Gli errori Ferrari li paga Arrivabene: licenziamento in vista?

La serie nera che è costata il titolo mondiale ha lasciato il segno a Maranello, e c'è già chi parla di sostituire il team principal con l'attuale direttore tecnico Mattia Binotto

Il team principal della Ferrari, Maurizio Arrivabene
Il team principal della Ferrari, Maurizio Arrivabene Ferrari

AUSTIN – La stagione della Ferrari, cominciata nel migliore dei modi, ha purtroppo preso una piega disastrosa negli ultimi mesi, tra errori, rotture e sfortune varie che hanno sostanzialmente fatto crollare ogni speranza di portare a casa il titolo mondiale. Il presidente Sergio Marchionne è il primo ad ammetterlo, pur continuando a coltivare l'illusione iridata e a spronare i suoi a dare il massimo fino a quando i giochi non saranno matematicamente chiusi. «Analizzare le ultime gare dà un po’ fastidio – ha dichiarato il numero uno del Cavallino rampante a margine del Gran Premio degli Stati Uniti, in visita nel paddock di Austin – Abbiamo avuto un'eccezionale collezione di eventi sfortunati. Il casino abbiamo cominciato a farlo da Monza. Da allora in poi abbiamo risolto poco. Però abbiamo capito in gran parte quel che è successo. La cosa importante è cercare di non ripeterlo. Ho parlato più volte sia con Maurizio (Arrivabene, ndr) che con Sebastian: i ragazzi sono impegnati a cercare di recuperare. La possibilità di vincere il campionato c’è ancora. E ci credo. Adesso bisogna dar loro il sostegno necessario per andare avanti. Non sarà facile. La probabilità di vincere è meno del 50%, ma la Ferrari non si può arrendere. Abbiamo avuto una macchina eccezionale dall’inizio della stagione, e poi abbiamo avuto un paio di disguidi che hanno causato questo ritardo. Ho parlato anche con Toto (Wolff, ndr) e alla Mercedes non si illudono: lo sanno benissimo che la Ferrari c’è».

Serve continuità
La recente serie nera ha però riaperto il processo ai vertici della Scuderia, e sul banco degli imputati è tornato per primo proprio il team principal Maurizio Arrivabene.

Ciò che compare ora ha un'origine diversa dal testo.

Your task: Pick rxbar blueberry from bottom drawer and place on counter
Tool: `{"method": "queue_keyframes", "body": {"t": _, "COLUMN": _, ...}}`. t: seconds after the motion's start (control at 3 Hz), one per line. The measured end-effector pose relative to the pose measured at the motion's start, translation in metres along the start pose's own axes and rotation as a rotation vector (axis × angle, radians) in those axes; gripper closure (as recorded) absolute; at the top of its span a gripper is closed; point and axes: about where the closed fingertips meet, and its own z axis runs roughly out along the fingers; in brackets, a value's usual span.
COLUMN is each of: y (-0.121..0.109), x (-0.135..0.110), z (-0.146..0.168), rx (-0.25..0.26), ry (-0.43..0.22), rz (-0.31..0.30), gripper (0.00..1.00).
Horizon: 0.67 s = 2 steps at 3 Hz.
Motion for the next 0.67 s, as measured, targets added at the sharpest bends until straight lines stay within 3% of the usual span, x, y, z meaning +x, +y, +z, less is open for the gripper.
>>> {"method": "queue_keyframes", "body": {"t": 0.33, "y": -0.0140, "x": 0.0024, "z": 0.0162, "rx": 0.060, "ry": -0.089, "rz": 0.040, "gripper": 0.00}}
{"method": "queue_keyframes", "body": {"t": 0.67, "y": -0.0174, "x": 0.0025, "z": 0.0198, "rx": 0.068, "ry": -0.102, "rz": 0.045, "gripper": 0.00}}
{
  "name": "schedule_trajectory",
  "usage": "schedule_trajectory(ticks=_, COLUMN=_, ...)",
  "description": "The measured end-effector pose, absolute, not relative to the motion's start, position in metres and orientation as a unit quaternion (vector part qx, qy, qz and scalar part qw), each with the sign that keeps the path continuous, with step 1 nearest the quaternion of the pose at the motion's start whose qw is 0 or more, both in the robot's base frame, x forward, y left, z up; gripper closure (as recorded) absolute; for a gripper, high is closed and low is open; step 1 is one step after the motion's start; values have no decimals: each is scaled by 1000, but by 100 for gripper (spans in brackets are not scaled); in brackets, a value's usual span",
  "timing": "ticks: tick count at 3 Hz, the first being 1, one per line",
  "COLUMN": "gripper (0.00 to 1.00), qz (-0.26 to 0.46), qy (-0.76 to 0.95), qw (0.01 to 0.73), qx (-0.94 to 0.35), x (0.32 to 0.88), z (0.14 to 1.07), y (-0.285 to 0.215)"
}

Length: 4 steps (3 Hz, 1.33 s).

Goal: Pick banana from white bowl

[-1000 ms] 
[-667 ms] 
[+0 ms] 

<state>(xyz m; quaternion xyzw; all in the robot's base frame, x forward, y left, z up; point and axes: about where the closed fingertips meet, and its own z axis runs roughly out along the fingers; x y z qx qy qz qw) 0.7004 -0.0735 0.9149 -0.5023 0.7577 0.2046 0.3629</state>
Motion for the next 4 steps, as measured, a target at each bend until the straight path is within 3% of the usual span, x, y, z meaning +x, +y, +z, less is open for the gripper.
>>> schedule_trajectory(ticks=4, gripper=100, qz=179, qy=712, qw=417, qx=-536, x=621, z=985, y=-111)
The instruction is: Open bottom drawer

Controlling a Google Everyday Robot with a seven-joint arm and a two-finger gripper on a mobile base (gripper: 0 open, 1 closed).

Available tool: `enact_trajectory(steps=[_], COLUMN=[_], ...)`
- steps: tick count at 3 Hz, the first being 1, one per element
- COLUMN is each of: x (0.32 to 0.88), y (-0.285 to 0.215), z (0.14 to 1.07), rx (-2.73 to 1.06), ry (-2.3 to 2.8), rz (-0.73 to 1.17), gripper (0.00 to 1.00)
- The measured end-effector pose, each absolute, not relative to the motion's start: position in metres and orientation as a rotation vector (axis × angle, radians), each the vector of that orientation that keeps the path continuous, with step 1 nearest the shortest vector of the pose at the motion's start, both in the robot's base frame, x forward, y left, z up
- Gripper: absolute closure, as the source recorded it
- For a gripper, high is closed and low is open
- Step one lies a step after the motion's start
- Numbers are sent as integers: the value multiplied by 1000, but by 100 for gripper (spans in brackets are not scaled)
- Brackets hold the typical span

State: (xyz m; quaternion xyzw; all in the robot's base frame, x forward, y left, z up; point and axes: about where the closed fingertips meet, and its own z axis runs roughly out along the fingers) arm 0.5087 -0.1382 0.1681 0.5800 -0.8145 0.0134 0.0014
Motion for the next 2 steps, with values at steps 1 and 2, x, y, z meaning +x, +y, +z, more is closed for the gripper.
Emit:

Nuove voci messe in circolazione dalla redazione tedesca di Sky sostengono infatti che sarà proprio lui ad assumere il ruolo di capro espiatorio della crisi rossa, destinato al licenziamento e alla sostituzione con l'attuale direttore tecnico Mattia Binotto. Uno scenario che Marchionne non è pronto a sottoscrivere: «La squadra è arrivata fin qui con questo insieme di giocatori – prosegue il manager italo-canadese – Avremo fatto un po’ di cavolate, ma l’anno scorso che vi avessi detto che saremmo stati qui a combattere per il titolo mi sarei preso le parolacce. Le responsabilità si possono distribuire tra squadre e piloti. Sebastian sa di aver fatto delle cavolate, e ne ha fatte anche la Scuderia. Se avessimo evitato gli sbagli, non saremmo qui a parlare di questo. Ma per buona parte della stagione siamo stati l’alternativa credibile alla Mercedes. È il riconoscimento che la squadra ha funzionato. Cerchiamo di non andare adesso a rompere le scatole parlando di cambiamenti. Abbiamo creato stabilità coi rinnovi sia di Kimi che di Sebastian, non voglio parlare di altro. La stabilità è essenziale. Se arriveremo ad Abu Dhabi ancora in corsa sarà molto buono».

Rilancio
Il presidente, insomma, preferisce guardare il lato positivo della situazione, mettendo l'accento sulle lezioni apprese, che si riveleranno utili già nel prossimo Mondiale: «In passato arrivavamo sempre a metà stagione cominciando già a lavorare sulla macchina dell’anno successivo. Adesso è ovvio che la macchina per il 2018 è importante, ma stavolta è importante più di tutto il 2017. A differenza degli altri anni per lo meno non ci siamo arresi per strada. Alcune cose che abbiamo risolto in corsa qui ad Austin cambiando il telaio sono cose che sono già risolte strutturalmente sulla vettura del prossimo anno. Abbiamo imparato. Nel 2018 ci saranno altri problemi, ma non saranno questi». Fedeli al vecchio detto: sbagliando s'impara.